++ed by:
TOMITA

1 PAUSE user

Ben Bullock

NAME

Lingua::JA::Gairaigo::Fuzzy - variant spellings of foreign words in Japanese

SYNOPSIS

    use utf8;
    use Lingua::JA::Gairaigo::Fuzzy 'same_gairaigo';
    my $x = 'メインフレーム';
    my $y = 'メーンフレーム';
    if (same_gairaigo ($x, $y)) {
        print "$x and $y may be the same word.\n";
    }
    
    

produces output

    メインフレーム and メーンフレーム may be the same word.

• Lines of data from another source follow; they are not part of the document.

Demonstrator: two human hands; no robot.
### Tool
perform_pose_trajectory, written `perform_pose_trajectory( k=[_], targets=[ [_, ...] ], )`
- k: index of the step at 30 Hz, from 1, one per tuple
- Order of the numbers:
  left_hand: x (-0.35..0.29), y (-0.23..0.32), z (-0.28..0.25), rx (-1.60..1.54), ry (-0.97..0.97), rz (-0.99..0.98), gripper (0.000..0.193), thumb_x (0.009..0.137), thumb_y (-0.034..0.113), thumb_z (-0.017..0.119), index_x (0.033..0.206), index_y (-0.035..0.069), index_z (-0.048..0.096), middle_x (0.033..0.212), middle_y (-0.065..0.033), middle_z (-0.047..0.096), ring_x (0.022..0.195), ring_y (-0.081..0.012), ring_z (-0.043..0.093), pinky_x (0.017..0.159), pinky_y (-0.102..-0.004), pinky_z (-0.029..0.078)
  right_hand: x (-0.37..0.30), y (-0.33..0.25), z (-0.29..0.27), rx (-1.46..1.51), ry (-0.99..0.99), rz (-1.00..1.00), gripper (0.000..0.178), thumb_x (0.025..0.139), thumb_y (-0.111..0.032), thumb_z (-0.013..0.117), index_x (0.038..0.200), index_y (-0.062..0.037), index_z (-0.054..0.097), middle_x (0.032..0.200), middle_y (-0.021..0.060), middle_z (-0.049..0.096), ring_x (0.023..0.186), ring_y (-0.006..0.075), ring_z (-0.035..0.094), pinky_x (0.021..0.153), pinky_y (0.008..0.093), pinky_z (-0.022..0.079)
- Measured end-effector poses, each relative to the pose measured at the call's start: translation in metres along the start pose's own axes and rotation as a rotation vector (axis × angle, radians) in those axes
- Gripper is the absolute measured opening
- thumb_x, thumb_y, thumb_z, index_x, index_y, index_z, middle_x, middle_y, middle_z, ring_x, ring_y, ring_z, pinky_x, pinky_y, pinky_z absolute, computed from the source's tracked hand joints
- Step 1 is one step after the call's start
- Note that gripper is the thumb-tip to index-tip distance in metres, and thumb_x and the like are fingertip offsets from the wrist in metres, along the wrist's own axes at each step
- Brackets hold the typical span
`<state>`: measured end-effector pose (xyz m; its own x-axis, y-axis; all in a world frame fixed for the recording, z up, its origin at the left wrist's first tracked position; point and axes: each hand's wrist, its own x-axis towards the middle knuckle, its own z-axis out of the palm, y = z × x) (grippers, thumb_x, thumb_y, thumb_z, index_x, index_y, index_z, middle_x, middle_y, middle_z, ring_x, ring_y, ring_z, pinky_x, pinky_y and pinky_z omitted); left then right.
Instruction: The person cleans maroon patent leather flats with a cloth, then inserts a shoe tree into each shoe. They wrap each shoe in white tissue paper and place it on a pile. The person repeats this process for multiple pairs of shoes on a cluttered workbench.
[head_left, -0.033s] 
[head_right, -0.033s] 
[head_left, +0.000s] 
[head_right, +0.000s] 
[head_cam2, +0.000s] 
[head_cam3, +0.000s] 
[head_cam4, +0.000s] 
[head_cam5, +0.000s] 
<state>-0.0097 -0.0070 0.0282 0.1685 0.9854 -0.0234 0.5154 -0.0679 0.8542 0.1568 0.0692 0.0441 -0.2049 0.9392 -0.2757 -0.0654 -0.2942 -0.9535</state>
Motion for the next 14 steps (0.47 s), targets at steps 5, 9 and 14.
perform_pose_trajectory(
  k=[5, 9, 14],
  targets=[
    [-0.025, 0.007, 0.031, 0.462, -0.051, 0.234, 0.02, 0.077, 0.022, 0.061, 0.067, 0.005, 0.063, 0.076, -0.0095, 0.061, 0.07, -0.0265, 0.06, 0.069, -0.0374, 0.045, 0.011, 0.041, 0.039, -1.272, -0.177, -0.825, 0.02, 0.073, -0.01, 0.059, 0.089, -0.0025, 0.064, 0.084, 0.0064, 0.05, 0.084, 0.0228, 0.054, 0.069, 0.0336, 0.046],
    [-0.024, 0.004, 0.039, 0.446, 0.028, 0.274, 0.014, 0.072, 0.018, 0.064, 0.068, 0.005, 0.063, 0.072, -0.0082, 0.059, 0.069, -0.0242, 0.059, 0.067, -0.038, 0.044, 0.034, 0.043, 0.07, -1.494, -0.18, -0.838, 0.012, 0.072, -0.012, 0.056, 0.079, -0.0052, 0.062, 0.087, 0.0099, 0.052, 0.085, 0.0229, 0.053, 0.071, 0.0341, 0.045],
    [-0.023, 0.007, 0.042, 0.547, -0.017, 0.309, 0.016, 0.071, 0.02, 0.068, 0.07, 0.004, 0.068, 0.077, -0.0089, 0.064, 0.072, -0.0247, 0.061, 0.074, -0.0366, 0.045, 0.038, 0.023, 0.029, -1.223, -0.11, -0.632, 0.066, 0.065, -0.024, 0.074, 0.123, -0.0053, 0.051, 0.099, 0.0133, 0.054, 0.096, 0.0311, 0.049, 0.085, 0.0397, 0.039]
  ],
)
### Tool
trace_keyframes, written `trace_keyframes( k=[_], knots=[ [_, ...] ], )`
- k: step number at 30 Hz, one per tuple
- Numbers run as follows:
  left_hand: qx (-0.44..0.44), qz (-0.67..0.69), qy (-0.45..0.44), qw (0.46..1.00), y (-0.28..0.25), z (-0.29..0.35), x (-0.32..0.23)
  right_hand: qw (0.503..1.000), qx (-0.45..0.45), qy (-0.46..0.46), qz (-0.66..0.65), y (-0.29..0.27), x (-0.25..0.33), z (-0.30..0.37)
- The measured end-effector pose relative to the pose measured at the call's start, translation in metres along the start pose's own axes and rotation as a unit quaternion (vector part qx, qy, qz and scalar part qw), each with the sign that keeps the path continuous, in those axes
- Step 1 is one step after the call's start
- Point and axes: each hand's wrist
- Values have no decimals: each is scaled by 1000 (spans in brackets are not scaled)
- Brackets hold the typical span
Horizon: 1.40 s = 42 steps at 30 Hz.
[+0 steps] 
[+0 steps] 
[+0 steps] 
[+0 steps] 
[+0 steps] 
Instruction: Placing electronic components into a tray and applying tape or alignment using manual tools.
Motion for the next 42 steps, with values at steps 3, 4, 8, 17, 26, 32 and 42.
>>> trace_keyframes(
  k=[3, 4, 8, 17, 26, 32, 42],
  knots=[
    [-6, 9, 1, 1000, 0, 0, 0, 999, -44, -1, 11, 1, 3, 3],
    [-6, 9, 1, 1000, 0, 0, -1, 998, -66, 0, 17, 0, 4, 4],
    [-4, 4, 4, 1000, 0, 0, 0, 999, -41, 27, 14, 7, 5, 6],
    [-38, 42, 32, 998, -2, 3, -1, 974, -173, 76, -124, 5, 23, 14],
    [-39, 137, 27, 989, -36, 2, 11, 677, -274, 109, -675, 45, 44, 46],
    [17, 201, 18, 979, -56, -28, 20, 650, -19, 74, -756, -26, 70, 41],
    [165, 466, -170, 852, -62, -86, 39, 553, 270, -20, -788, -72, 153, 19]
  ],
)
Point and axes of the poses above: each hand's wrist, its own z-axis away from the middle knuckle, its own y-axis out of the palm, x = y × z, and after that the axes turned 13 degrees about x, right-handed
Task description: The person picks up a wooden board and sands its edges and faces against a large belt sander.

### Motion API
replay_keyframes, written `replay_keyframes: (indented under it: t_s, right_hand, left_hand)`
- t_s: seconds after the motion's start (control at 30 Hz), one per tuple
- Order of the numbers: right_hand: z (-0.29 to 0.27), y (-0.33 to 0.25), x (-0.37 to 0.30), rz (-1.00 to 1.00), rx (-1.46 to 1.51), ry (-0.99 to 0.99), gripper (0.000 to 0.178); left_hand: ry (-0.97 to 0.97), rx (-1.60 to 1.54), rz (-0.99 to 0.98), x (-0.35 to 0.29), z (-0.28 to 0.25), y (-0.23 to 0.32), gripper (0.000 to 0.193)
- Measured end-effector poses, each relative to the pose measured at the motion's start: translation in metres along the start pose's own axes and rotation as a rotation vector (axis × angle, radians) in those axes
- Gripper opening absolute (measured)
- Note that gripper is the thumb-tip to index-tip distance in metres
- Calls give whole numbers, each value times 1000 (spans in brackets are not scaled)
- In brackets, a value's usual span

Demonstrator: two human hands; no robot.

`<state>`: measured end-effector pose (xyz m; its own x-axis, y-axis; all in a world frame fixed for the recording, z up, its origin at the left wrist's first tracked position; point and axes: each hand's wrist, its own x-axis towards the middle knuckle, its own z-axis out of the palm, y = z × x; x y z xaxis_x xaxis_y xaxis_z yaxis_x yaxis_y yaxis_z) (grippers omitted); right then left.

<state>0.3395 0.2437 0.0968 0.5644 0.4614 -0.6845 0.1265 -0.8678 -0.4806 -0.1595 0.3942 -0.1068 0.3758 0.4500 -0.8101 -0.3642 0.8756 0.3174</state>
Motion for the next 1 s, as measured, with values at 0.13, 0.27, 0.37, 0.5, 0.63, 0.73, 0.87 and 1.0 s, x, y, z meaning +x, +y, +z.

(This example is included as synopsis.pl in the distribution.)

DESCRIPTION

Given two Japanese gairaigo words (katakana words), guess whether they are the same word. Japanese language is somewhat inconsistent in how it writes foreign loan words. For example "motor" can be モーター or モータ from the English "motor", or モートル from Dutch "motor". This module attempts to guess whether two loanwords refer to the same thing.

FUNCTIONS

same_gairaigo

    my $same = same_gairaigo ('メイン', 'メーン');

This guesses whether the two words are the same. It catches things like addition and removal of "ー", "・", "ッ", mixing of elements such as "ティ", "テー", "テイ", and "テ", or combinations like "コウ" and "コー". If the two words appear to be the same, it returns a true value. If the two words appear not to be the same, it returns a false value.

As of 0.07, the exact checks this makes are not documented, so please view the source code to find out the details.

DEPENDENCIES

Lingua::JA::Moji

"kana2romaji" in Lingua::JA::Moji is used to compute whether a particular word ends in one vowel or another.

Text::Fuzzy

Text::Fuzzy is used to compare the two katakana words to see what similarities there may be between them.

HISTORY

This module started as a script to help with the checking of duplicate entries for the online Japanese dictionaries by Jim Breen, see http://www.edrdg.org.

Because this module is intended to deal with natural language, it does not guarantee to find a correct answer. Bug reports containing test cases are very much appreciated.

AUTHOR

Ben Bullock, <bkb@cpan.org>

COPYRIGHT & LICENCE

This package and associated files are copyright (C) 2013-2017 Ben Bullock.

You can use, copy, modify and redistribute this package and associated files under the Perl Artistic Licence or the GNU General Public Licence.